Autonomous Drone Exploration from Natural Language

Telecom Paris final project (ongoing) exploring how vision-language models can interpret large aerial scenes from FLAIR-HUB and guide a drone in simulation toward mission-defined target areas.

Visit repository

VLM Evaluation
Aerial Scene Analysis
Drone Simulation

Evaluating VLMs on FLAIR-HUB aerial scenes

FLAIR-HUB is a large-scale multimodal Earth observation dataset released by IGN, combining very high resolution aerial imagery with aligned satellite, topographic, and historical data across a wide range of French landscapes. In this project, I use assembled aerial tiles from FLAIR-HUB as realistic large-scale scenes for vision-language model evaluation.

The first stage of the project focused on testing whether different VLMs can understand a complex aerial scene as a whole: describing its global layout, identifying major structures such as roads, rivers, built-up areas, or the stadium, and highlighting potentially relevant zones of interest. This part is exploratory and is still being extended with additional prompts and model comparisons.

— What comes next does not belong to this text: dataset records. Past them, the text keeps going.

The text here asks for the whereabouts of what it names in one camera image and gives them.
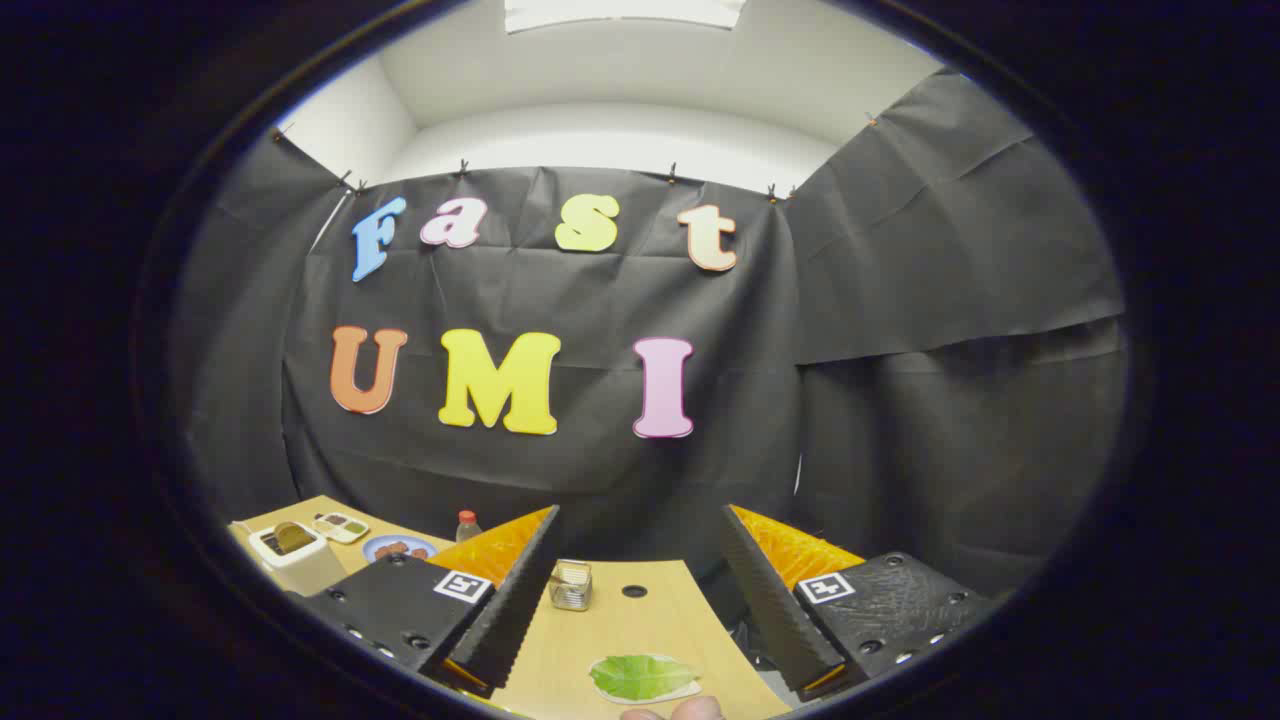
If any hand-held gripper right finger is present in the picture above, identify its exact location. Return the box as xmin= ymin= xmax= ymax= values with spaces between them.
xmin=722 ymin=504 xmax=1001 ymax=701

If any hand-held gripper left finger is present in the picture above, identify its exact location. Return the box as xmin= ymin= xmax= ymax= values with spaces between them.
xmin=297 ymin=505 xmax=561 ymax=699

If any green lettuce leaf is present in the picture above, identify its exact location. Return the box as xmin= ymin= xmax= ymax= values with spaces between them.
xmin=590 ymin=654 xmax=698 ymax=701

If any small white dish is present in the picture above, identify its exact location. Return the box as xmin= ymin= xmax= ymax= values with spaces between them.
xmin=588 ymin=654 xmax=703 ymax=706

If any blue plate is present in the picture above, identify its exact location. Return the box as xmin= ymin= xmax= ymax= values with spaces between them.
xmin=362 ymin=534 xmax=439 ymax=564

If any white divided seasoning dish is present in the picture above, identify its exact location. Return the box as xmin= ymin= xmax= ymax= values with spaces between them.
xmin=312 ymin=512 xmax=371 ymax=545

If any white toaster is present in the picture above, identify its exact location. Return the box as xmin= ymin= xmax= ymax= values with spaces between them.
xmin=248 ymin=521 xmax=349 ymax=598

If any ceiling light panel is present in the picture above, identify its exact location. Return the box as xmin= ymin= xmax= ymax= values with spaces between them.
xmin=503 ymin=0 xmax=746 ymax=34

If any wire mesh holder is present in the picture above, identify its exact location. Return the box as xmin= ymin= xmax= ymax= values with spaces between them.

From scene understanding to action

After the fixed-image evaluation, the next step was to move toward a decision loop. The project now explores how a VLM can use aerial observations not only to describe a scene, but also to guide actions inside a drone simulator.

Testing VLM-guided navigation in FlairSim

FlairSim is an in-house drone simulator we built to test perception and navigation over FLAIR-HUB aerial imagery. It allows an external agent to receive the current observation, reason over the scene, and return actions through a simple control loop. In the current setup, a VLM is connected through Ollama and tasked with moving from a distant starting point toward a mission-defined target zone. The model can climb to gain context, identify the target area, move toward it, and descend to simulate a final approach. This work is still ongoing, and the next step is to refine prompts, compare model behavior more systematically, and evaluate more realistic search tasks.

Current status and next steps

This project is still ongoing. So far, the experiments show that VLMs can produce meaningful global descriptions of large aerial scenes and can already be integrated into a perception-decision-action loop in simulation. The next steps are to improve the navigation setup, test more mission prompts, and move from simple target zones toward more realistic object-search scenarios.